RNA - The UN report verified 552 children killed in 2017 in Yemen. 67% of those children, 370, were directly attributable to the Saudi coalition, predominantly the result of Saudi airstrikes. The report also says Saudi airstrikes killing civilians have been an ongoing problem since the invasion.
To avoid international condemnation, and instead of ending the war and blockade, Saudi Arabia has repeatedly demanded the UN retract previous statements, and at times they have. Making the statement fully public is also more difficult, with the US and Britain, who are backing the invasion, generally supporting keeping it secret.
This does in no way mean that there should be no more pressure on Saudi Arabia over the war. The international community has already given the country a stark warning over their actions in the conflict. It should now issue a resolution that condemns the Saudis and forces them to stop the senseless fighting.
According to United Nations Secretary General Antonio Guterres, the war in Yemen is the world’s worst humanitarian crisis, with over 22.5 million people or two-thirds of the population in desperate need of aid, food and protection. Saudi Arabia has been bombing the country since 2015, and this month Saudi Arabia and its allies strengthened pre-existing blockades on Yemeni ports, airports and borders crossings; restricting food, aid and vital supplies from entering the country. To that end, fighting still continues in the port city of Hodeidah.
The Saudi-led coalition claims the fighting and the restrictions on Hodeidah is a humanitarian campaign, but according to international aid workers, who recently visited the port, it’s a ‘wasteland’. The UN Security Council also warned last month that conditions in the port were further deteriorating as a result of ongoing bombing and blockade. The question is how come the West is not doing anything?
How come instead of helping millions of Yemeni civilians who lack clean drinking water and food and are at very high risk of a cholera epidemic, the West is doing the opposite? According to the UN, over eight million Yemeni citizens are severely malnourished and “do not know where they will obtain their next meal,” and that children are dying from preventable causes at an alarming rate. Surely, the response from the West shouldn’t be selling Saudi Arabia new weaponry and helping it to target civilians.
Sadly, this is exactly what certain Western governments have been doing since the beginning of the war.
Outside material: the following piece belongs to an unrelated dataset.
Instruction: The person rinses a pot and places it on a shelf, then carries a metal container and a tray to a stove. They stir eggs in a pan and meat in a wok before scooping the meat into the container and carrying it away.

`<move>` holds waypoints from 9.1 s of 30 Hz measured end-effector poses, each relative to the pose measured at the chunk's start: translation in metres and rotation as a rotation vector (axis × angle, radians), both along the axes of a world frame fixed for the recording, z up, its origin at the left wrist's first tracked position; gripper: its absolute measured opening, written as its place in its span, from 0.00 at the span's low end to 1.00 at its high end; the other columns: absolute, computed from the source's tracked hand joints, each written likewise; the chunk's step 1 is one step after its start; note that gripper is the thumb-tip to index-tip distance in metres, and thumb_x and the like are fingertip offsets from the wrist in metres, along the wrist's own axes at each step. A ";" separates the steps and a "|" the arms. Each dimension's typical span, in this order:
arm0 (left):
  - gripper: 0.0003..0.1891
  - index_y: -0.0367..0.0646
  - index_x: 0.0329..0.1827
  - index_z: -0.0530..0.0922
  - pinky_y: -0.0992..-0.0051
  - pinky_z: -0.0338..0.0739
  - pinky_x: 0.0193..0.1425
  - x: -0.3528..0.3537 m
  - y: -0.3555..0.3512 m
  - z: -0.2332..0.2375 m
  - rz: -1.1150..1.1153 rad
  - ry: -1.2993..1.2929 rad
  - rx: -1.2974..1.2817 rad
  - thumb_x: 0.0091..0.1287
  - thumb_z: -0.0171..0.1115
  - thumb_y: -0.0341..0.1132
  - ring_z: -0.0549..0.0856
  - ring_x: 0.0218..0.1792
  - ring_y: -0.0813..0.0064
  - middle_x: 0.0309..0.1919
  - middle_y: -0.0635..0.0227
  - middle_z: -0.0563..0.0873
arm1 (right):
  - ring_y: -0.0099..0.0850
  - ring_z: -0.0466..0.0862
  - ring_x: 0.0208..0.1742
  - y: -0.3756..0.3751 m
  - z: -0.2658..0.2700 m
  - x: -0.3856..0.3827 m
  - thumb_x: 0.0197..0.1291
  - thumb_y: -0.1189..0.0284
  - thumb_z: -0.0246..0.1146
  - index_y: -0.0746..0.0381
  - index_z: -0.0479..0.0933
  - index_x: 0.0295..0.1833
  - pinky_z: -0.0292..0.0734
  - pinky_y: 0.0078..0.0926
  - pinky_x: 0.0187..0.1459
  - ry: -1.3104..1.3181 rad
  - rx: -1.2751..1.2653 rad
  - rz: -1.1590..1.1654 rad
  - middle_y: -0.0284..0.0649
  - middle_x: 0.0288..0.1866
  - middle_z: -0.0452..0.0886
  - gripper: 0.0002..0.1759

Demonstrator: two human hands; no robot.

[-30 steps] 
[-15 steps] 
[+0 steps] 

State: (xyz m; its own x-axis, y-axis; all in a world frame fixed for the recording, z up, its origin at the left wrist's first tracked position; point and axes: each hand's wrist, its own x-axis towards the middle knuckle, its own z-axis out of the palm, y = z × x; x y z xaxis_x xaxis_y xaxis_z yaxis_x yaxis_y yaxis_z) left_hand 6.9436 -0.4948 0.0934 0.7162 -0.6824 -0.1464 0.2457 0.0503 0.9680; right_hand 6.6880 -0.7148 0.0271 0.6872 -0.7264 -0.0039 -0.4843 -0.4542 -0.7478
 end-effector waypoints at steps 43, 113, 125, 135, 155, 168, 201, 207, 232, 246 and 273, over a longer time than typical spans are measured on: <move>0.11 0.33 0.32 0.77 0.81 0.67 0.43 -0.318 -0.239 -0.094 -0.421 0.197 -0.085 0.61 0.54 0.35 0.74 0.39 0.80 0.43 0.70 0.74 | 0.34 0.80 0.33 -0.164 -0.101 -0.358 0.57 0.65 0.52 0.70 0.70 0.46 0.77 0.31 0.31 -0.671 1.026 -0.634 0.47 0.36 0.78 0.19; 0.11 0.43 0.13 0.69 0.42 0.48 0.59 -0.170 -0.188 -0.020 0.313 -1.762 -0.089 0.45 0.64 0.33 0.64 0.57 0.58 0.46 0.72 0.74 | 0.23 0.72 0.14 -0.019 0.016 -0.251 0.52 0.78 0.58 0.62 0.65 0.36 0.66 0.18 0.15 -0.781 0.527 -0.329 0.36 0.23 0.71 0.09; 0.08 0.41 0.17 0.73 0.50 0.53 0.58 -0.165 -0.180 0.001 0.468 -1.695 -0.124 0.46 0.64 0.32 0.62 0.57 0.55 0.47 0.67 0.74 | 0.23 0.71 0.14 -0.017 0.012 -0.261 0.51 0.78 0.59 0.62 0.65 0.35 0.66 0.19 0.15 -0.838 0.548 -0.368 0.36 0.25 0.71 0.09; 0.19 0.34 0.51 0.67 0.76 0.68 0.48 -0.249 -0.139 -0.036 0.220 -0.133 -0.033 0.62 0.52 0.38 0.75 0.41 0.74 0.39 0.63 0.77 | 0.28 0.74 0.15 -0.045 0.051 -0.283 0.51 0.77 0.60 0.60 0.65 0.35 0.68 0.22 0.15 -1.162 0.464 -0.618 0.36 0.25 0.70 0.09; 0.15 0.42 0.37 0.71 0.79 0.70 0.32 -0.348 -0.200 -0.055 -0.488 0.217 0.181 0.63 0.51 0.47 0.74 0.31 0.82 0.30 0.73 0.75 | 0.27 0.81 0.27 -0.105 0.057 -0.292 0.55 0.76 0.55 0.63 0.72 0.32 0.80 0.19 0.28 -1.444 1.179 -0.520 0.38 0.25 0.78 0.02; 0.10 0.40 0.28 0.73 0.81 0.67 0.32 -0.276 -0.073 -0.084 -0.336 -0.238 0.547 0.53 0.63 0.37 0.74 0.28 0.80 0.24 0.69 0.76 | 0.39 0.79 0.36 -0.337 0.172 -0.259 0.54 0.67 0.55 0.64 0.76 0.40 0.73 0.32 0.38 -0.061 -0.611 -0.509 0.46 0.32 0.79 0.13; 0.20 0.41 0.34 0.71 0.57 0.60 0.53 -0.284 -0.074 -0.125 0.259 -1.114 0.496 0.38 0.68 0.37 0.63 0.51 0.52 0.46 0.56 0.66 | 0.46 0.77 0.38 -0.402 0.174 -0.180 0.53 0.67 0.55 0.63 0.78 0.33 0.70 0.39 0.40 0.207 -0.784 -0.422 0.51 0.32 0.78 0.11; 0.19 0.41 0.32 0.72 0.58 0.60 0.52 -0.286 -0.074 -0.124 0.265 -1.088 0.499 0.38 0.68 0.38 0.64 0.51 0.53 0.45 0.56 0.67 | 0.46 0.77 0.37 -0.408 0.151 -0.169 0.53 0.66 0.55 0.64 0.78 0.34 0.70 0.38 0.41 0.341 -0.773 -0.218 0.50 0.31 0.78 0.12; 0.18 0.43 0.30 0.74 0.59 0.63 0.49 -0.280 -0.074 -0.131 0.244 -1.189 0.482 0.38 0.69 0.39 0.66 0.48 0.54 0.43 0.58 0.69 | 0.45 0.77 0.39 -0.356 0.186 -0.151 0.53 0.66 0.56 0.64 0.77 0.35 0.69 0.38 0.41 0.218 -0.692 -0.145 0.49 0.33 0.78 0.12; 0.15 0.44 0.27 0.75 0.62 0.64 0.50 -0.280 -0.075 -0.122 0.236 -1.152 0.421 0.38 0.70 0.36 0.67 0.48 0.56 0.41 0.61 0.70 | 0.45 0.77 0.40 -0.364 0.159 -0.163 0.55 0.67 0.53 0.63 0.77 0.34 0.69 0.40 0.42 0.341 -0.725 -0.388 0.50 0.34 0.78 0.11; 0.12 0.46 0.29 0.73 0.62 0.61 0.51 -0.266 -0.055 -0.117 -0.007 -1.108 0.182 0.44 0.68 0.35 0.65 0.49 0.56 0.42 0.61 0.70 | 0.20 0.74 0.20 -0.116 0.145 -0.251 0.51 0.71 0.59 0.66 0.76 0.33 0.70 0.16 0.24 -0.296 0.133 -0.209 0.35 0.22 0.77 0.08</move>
Worse still, French President Emmanuel Macron is set to welcome Saudi Crown Prince Mohammed bin Salman in Paris for a trip; the latest destination in a world-wide tour for the 32-year-old Prince and de-facto ruler of Saudi Arabia. Don’t be surprised if the two also signed new arms sales worth tens of billions of dollars.
International human rights groups are calling on Macron to pressure Prince Mohammed to take action to protect the civilian population and to end the conflict. A statement from Amnesty International, the International Federation for Human Rights and Human Rights Watch, says, “Emmanuel Macron should put Yemen at the centre of his discussions with Mohammed bin Salman as he hosts him in France. As a permanent member of the UN Security Council, France must do its utmost to demand that Saudi Arabia respects its international obligations.”
According to Fars News Agancy, the human rights groups should also urge the US and Britain to end their military support, call for the end of bombing of civilians, respect for international humanitarian law, and the unconditional and permanent lifting of restrictions on the delivery of humanitarian aid and commercial goods to Yemen.
The US and the UK, like France, are major sellers of arms to Saudi Arabia, and they are doing little to stop the flow of lethal weapons to the Saudi military campaign. They are all working behind the scenes to drive the war forward. They are also using their diplomatic influence at the UN to ensure there will be no resolutions against Saudi Arabia. They have never bothered to broker any meaningful talks between the warring factions. But they are all good at one thing:
Supplying weapons to Saudi Arabia and providing targeting training to its soldiers and pilots – even though the supply of weapons and helping the Saudis to kill civilians, including women and children, does breach the international Arms Trade Treaty and violate International Humanitarian Law.